One morning, a year or two back, I was dropping Dude off at daycare when his teacher asked if I had a minute to talk. Those of you with kids already know that that’s never a good sign, ESPECIALLY during morning drop-off. The teacher started off very gingerly asking about Dude’s behavior at home; how well did he play with his brothers; would he sit still during meals, was he very talkative, was he aggressive, did he sleep well?

I am a fairly direct person, and given his two brother’s diagnoses (as well as Dad’s), I just asked if she thought Dude had ADHD. I got the typical response like “I’m just a teacher and can’t diagnose” and “I was wondering based on things we see in the classroom.” Blah blah blah. What she observed in the classroom was someone unwilling/unable to sit still during circle time or listen when required. If he got upset, he’d hit or kick. And at times, he’d be bored and would refuse to participate in class. Instead he’d go off by himself and do his own thing. My (thankfully internal) reaction was “No f’ing duh he has ADHD! But he is just 3 years old. Those are normal behaviors for his age.”

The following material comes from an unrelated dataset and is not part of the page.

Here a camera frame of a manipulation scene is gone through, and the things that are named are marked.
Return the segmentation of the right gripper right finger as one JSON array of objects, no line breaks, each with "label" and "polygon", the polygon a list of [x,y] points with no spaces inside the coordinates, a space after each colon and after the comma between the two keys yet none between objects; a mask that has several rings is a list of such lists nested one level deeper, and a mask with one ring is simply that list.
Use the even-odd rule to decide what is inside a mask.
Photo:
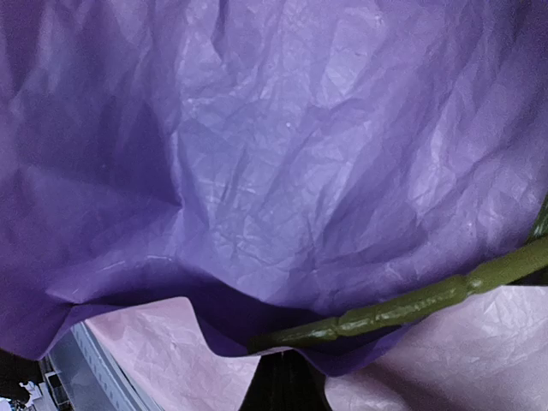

But alas, I shoved my brain-to-mouth filter into overdrive and asked how Dude’s behaviors differ from other kids his age. Her response will probably sound very familiar to those of you who have ADHD loved ones. She said Dude was just more intense than other kids, and that by his age, other kids had already learned not to be physically aggressive. SER-I-OUS-LY??? How many 3 year olds have you all actually seen in your lifetimes? Not physically aggressive my @$$!  Ultimately she suggested that we have the little stinker evaluated by our school district.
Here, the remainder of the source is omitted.